What you have to do
Reproduce exactly the lines of the material beneath, from the line that contains "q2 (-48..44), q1" to the line that contains "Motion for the", both included, and no other lines.

'''

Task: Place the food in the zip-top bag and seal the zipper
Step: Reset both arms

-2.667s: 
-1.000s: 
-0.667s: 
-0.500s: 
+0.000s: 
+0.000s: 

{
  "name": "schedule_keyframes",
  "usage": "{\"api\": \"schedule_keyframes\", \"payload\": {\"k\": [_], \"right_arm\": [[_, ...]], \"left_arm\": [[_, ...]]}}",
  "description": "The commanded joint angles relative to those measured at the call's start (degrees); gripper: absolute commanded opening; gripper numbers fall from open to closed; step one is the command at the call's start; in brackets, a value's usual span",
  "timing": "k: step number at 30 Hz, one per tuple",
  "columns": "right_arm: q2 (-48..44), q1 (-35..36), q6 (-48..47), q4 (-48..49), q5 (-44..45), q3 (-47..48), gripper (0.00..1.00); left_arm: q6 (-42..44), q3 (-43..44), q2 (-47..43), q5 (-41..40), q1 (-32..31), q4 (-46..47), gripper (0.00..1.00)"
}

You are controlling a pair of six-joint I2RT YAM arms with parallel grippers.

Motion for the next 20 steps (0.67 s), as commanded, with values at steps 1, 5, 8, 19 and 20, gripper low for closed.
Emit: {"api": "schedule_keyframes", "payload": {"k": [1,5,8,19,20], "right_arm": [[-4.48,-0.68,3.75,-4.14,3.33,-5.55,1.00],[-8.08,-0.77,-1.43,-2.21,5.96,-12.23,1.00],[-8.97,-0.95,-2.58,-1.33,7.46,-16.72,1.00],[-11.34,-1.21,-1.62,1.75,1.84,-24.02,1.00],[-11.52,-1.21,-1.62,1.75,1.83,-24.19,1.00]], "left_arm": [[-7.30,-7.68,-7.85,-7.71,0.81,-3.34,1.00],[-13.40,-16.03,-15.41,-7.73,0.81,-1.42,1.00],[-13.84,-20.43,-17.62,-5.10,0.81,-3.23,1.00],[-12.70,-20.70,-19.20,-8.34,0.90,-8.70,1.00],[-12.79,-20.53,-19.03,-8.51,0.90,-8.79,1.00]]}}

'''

Response
  "columns": "right_arm: q2 (-48..44), q1 (-35..36), q6 (-48..47), q4 (-48..49), q5 (-44..45), q3 (-47..48), gripper (0.00..1.00); left_arm: q6 (-42..44), q3 (-43..44), q2 (-47..43), q5 (-41..40), q1 (-32..31), q4 (-46..47), gripper (0.00..1.00)"
}

You are controlling a pair of six-joint I2RT YAM arms with parallel grippers.

Motion for the next 20 steps (0.67 s), as commanded, with values at steps 1, 5, 8, 19 and 20, gripper low for closed.

Output for this exercise is now complete.